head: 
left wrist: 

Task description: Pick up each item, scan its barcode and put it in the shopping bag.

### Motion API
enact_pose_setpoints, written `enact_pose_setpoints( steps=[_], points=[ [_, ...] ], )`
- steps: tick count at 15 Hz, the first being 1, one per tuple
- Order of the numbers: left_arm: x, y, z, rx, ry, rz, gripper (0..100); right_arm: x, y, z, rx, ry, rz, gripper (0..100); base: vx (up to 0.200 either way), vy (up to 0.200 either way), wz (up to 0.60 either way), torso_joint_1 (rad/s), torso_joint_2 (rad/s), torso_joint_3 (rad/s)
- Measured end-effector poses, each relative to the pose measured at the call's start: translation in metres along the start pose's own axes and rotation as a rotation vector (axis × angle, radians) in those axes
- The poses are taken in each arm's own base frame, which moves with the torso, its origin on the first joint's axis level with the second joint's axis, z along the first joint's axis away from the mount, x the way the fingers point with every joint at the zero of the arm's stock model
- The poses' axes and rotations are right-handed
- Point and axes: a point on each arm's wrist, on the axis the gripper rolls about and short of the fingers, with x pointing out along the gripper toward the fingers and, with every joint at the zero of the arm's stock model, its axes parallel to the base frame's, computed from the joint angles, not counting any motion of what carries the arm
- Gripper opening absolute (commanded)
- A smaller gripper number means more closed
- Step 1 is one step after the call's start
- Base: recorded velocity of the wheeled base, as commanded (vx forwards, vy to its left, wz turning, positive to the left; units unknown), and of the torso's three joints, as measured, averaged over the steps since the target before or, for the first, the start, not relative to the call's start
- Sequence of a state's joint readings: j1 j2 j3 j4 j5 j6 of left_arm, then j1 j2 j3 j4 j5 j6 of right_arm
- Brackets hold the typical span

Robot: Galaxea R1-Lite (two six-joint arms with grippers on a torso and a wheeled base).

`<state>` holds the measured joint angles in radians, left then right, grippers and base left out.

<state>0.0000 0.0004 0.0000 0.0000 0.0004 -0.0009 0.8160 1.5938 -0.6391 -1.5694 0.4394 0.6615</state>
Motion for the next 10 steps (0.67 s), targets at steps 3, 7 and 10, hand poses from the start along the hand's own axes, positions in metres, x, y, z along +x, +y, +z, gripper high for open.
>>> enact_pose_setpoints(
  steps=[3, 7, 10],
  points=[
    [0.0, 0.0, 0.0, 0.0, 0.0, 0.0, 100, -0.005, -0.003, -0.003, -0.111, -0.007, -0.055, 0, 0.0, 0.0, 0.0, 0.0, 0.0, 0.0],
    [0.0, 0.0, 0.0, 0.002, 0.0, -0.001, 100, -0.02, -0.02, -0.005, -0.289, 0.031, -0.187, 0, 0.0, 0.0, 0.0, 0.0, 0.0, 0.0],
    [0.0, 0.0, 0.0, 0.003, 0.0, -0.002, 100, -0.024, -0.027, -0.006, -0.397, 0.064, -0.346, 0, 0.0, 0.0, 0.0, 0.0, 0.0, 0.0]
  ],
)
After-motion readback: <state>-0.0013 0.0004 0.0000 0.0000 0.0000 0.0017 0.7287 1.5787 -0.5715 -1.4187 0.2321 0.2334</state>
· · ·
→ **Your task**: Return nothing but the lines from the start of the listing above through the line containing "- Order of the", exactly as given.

→ **Response for this exercise**:
head: 
left wrist: 

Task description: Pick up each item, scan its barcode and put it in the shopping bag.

### Motion API
enact_pose_setpoints, written `enact_pose_setpoints( steps=[_], points=[ [_, ...] ], )`
- steps: tick count at 15 Hz, the first being 1, one per tuple
- Order of the numbers: left_arm: x, y, z, rx, ry, rz, gripper (0..100); right_arm: x, y, z, rx, ry, rz, gripper (0..100); base: vx (up to 0.200 either way), vy (up to 0.200 either way), wz (up to 0.60 either way), torso_joint_1 (rad/s), torso_joint_2 (rad/s), torso_joint_3 (rad/s)

The answer contains nothing further.